# Goal of the exercise
Look through the material for lines with the word "stays", and copy each one.

# Data supplied

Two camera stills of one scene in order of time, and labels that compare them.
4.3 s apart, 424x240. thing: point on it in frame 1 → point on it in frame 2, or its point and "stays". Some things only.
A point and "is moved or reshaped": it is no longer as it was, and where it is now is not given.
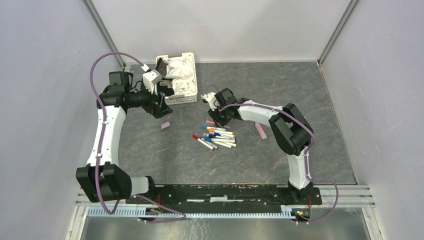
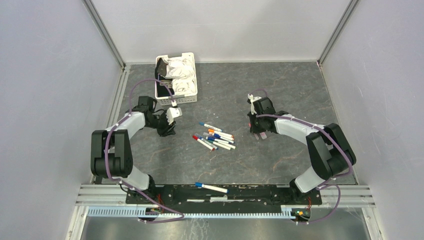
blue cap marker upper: (218, 135) stays
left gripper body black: (152, 108) → (163, 127)
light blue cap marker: (205, 127) is moved or reshaped
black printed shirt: (166, 85) stays
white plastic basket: (192, 97) stays
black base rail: (228, 199) stays
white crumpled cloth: (180, 70) stays
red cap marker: (196, 137) stays
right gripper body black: (221, 117) → (256, 123)

# Solution to this task
4.3 s apart, 424x240. thing: point on it in frame 1 → point on it in frame 2, or its point and "stays". Some things only.
blue cap marker upper: (218, 135) stays
black printed shirt: (166, 85) stays
white plastic basket: (192, 97) stays
black base rail: (228, 199) stays
white crumpled cloth: (180, 70) stays
red cap marker: (196, 137) stays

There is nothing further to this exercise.